Читать «Россия и Запад. От Рюрика до Екатерины II» онлайн - страница 2

Петр Валентинович Романов

И еще одно. Советская империя канула в Лету. Это, однако, не отменяет того, что у соседей по-прежнему есть как общие, так и свои, частные, иногда диаметрально противоречащие друг другу интересы. Именно поэтому барометр не может постоянно показывать «ясно» в наших отношениях с Западом. Для мировой истории, как и для мирового климата, это нормально. Поэтому к набежавшему на небе очередному облаку, а порой даже к черной туче стоит относиться тем не менее философски, поскольку и ветер еще много раз переменится, и качели истории не остановить.

Вместе с тем, чтобы не мучить зря ни себя, ни соседа, нужно для начала его хотя бы понимать. Нередко противоречия возникают лишь оттого, что в своих оценках люди используют разные мерки. Температура на улице одна, но кто-то судит о ней по шкале Цельсия, а кто-то – так уж сложилось исторически – по шкале Фаренгейта. Отсюда и разночтения. У одного выходит плюс, а у другого – минус.

Примерно так частенько бывает и у России с Западом.

Часть первая

Первые контакты. Как варвар варвара жить учил

Известные слова Пушкина о том, что Петр Великий «в Европу прорубил окно», многие и в России и на Западе воспринимают почти буквально, чуть ли не как исторический факт. Считается, что именно через это окно и проник впервые в Россию Запад, а русские, подставив лицо свежему балтийскому ветру, вдруг поняли, что сидеть в спертом воздухе своей наглухо затворенной избы нехорошо.

Напрасно. Александр Пушкин писал все-таки поэму, а не научную монографию. Да и сами знаменитые слова принадлежат, если быть точным, не ему. Поэт лишь переиначил фразу известного венецианца – графа Франческо Альгаротти: «Петербург – окно, через которое Россия смотрит в Европу».

«Смотреть» на Запад через окно действительно можно, а вот полноценно общаться нельзя.
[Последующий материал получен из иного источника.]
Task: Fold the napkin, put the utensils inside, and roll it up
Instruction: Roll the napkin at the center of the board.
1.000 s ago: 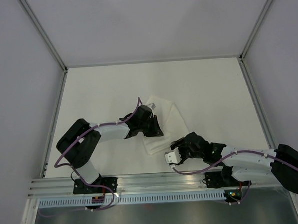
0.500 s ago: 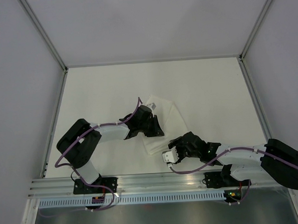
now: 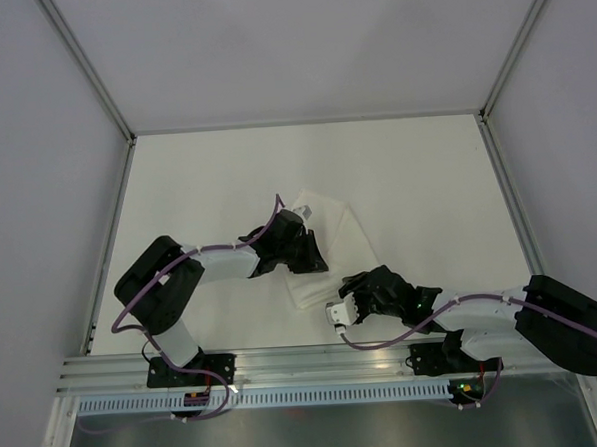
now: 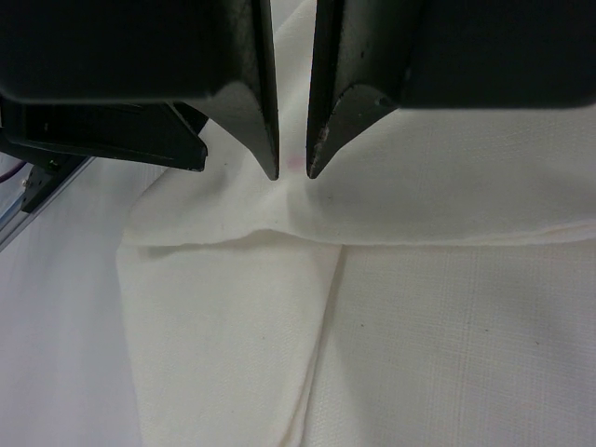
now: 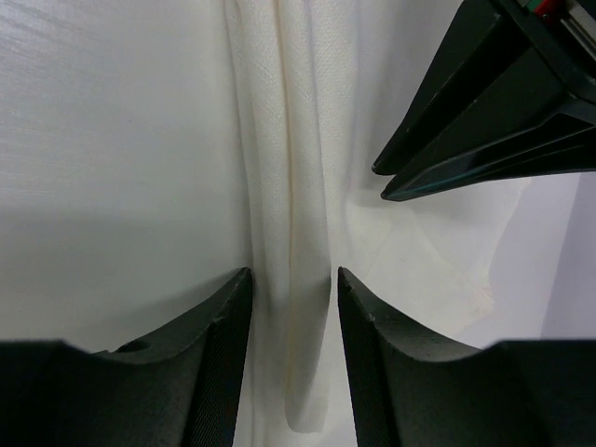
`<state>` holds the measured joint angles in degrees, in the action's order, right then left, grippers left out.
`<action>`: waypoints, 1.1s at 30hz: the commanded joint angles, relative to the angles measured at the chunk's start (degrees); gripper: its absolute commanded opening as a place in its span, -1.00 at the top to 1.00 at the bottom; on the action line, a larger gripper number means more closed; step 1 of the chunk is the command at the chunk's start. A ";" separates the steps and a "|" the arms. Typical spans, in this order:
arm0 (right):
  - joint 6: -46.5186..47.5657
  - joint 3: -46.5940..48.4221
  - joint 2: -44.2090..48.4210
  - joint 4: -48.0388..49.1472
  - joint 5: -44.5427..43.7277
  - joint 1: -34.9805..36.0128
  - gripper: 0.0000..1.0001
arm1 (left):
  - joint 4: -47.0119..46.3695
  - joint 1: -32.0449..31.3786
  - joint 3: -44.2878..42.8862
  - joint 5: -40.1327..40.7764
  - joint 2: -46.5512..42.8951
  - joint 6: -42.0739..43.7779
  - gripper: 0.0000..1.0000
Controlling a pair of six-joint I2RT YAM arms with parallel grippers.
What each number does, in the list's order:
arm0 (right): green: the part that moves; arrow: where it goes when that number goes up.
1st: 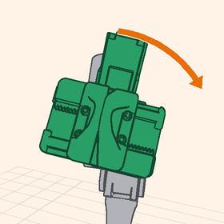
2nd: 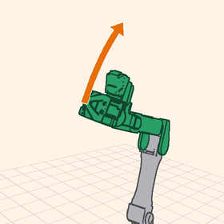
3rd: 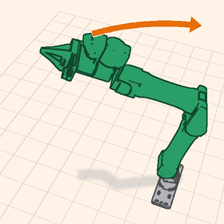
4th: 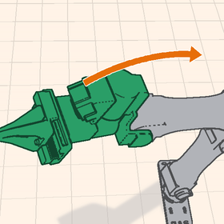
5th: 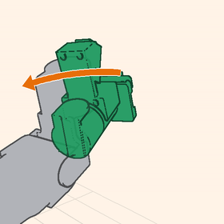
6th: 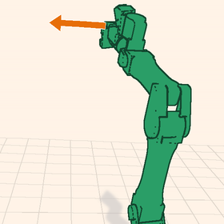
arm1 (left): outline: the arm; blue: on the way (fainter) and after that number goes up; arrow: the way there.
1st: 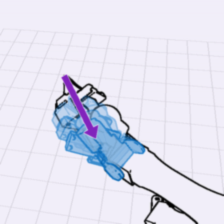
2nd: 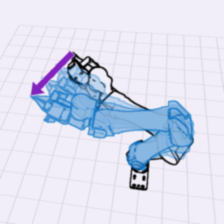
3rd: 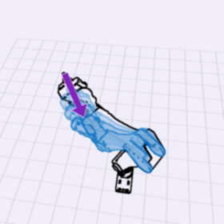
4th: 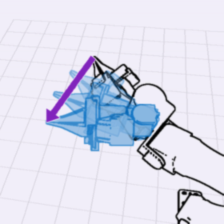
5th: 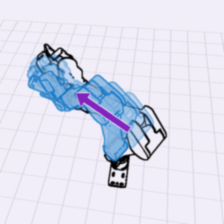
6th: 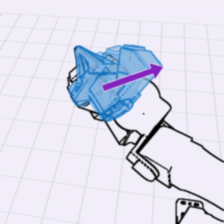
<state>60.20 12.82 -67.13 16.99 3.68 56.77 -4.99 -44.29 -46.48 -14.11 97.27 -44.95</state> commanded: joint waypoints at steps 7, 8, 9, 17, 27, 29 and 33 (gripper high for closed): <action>-0.97 -0.43 -4.23 1.90 -1.57 -0.08 0.06 | -2.04 0.35 -0.19 -2.24 1.07 0.21 0.55; -0.97 -0.60 -3.97 1.99 -1.66 0.09 0.07 | -2.04 0.35 -0.28 -2.33 1.08 0.30 0.55; -0.62 -0.86 -3.10 1.56 -1.40 0.09 0.06 | -2.04 0.35 -0.28 -2.50 1.16 0.30 0.54; 2.28 -1.31 -2.65 -1.26 -0.70 0.27 0.05 | -1.95 0.61 -0.54 -3.29 1.69 0.48 0.54; 3.52 2.55 -7.57 -6.09 0.53 0.27 0.29 | 0.60 1.05 -2.56 -4.17 1.78 1.70 0.54; 2.73 3.96 -8.53 -9.15 1.15 0.27 0.46 | 1.04 1.14 -3.18 -4.43 1.69 1.97 0.54; 1.76 7.39 -10.29 -12.94 2.03 0.27 0.78 | 1.65 1.67 -3.44 -4.87 1.16 2.50 0.54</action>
<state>63.57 18.55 -75.26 13.93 3.27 56.86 -4.36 -43.13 -47.92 -16.78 98.63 -44.12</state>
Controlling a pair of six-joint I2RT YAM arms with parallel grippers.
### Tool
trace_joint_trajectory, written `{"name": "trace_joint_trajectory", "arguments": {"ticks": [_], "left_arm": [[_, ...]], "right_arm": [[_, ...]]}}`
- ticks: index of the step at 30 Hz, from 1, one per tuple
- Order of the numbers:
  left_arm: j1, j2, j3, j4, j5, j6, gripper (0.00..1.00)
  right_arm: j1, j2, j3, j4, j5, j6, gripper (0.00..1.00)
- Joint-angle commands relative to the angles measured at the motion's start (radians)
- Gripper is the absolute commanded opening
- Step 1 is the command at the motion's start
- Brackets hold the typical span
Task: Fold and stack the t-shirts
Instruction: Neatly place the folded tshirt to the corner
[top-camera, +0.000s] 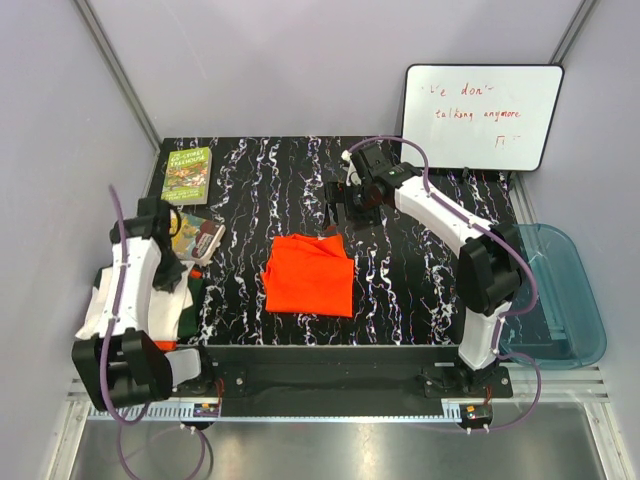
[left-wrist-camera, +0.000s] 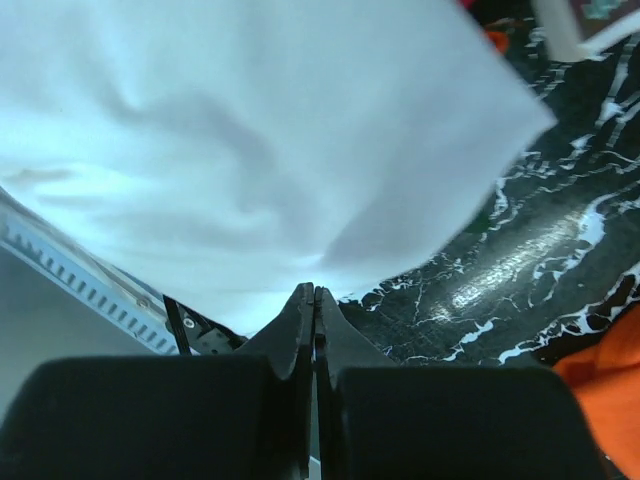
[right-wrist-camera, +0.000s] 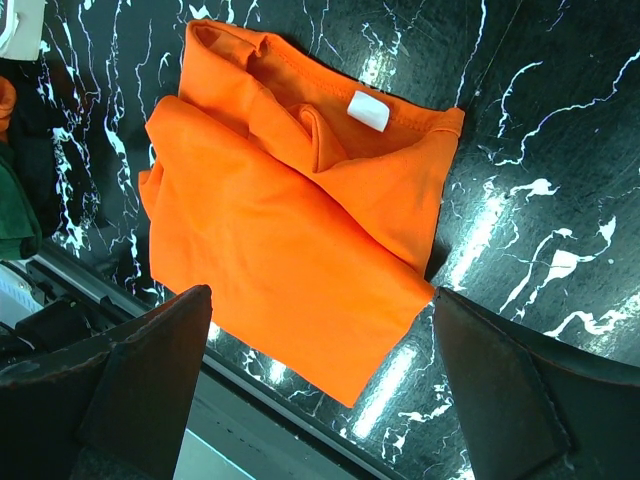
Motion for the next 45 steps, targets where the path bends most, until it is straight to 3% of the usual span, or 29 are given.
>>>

Для этого нужна открытая дверь. И она была открыта, причем задолго до Петра. Если порыв ветра, вызванного теми или иными историческими катаклизмами, эту дверь на время захлопывал, то взаимный интерес России к Западу, а Запада к России ее обязательно через какое-то время открывал вновь.

До момента основания Санкт-Петербурга в 1703 году случилось многое. Дочь великого князя Ярослава Мудрого, Анна, в 1049 году стала королевой Франции. В древнем Новгороде высилась католическая церковь Святого Петра, а новгородские «республиканцы» общались с «республиканцами» из Венеции. Московские цари издавна закупали для армии заграничные мушкеты, а для своих жен – импортное нижнее белье. Окружение Ивана Грозного, с подозрительностью наблюдая за его тесными контактами с иностранцами, даже считало царя отчаянным западником. Один из русских придворных, сообщая английскому послу о смерти своего государя, язвительно заметил: «Умер ваш английский царь».

Голландцы, немцы и англичане вовсю использовали преимущества русского рынка, причем уже в Средневековье считали его возможности неисчерпаемыми. Немецкая слобода – а немцами на Руси долго называли всех иностранцев – существовала в Москве издавна. Как птица феникс, возрождаясь из пепла, Немецкая слобода пережила вместе с москвичами множество страшных пожаров, Смутное время и самодурство власти. Объяснение этому может быть только одно: русским уже тогда были нужны «немцы», а «немцам» – русские.